Ik denk ook dat Olivier Goris gelijk heeft en dat Verhulst inderdaad in staat is om te voelen wat er buiten de bubbel leeft. Maar beseft hij ook voldoende hoe er ín de bubbel wordt gedacht over ideologisch geladen onderwerpen? En met welk fanatisme daar op afwijkende opinies wordt gereageerd? Verhulst heeft zich nog niet vaak gewaagd in cultuuroorlog en de woelige wateren van het politieke debat. Hij onderschat mogelijk hoe ongenadig het er daar aan toegaat.
Terugtocht is de beste manier om te verliezen
Het regende in de pers giftige columns over ‘De Tafel van Vier’. Verhulst bleek toch wat verrast door de reacties, hoewel die nochtans volkomen voorspelbaar waren. Twee medewerkers van het programma haakten ook al af. De ene een Nederlandse cabaretier die vindt dat “witte heteromannen” zich niet mogen mengen in debatten over racisme. De andere een redacteur die voorheen had gewerkt voor het links-radicale Vluchtelingenwerk Vlaanderen.
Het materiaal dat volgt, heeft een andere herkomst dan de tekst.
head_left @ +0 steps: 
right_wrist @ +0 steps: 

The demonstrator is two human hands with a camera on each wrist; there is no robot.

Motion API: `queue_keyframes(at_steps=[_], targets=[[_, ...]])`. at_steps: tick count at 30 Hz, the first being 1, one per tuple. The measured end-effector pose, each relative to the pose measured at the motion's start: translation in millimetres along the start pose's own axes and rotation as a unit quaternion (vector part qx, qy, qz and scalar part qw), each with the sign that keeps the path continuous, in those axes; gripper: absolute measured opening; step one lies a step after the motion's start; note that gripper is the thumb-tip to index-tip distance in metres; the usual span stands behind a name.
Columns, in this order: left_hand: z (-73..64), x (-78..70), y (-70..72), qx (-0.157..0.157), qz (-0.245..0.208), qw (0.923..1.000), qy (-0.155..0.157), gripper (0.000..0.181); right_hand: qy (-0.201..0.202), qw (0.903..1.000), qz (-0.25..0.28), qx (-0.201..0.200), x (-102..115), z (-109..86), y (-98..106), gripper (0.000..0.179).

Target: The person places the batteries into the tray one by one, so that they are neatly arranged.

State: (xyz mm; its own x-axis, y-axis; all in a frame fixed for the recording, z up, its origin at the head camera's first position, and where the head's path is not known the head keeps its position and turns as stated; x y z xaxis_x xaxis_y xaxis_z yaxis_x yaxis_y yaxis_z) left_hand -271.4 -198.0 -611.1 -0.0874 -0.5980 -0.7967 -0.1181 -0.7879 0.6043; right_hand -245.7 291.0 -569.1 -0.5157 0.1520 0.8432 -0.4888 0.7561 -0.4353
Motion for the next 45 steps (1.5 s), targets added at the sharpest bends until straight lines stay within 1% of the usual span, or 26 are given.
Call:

Verhulst heeft zich intussen al verontschuldigd voor de uitzending over woke. Als ik hem één gouden raad mag geven: nooit verontschuldigen, nooit terugkrabbelen. Dat is wat de twee professoren van Antwerpen deden. Dat is wat Eddy Demarez deed. Dat is wat zovelen al hebben geprobeerd wanneer de meute begon te jagen. Het helpt nooit. Integendeel. Gert Verhulst heeft het geluk in een sterke positie te zitten. Hij is populair. Hij hoeft ook niet bang te zijn aan de bedelstaf te raken. Ik hoop dat hij het doel van ‘De Tafel van Vier’ niet afzwakt. Als hij de moed blijft opbrengen waarmee hij aan dit programma is begonnen, kunnen ze hem weinig maken.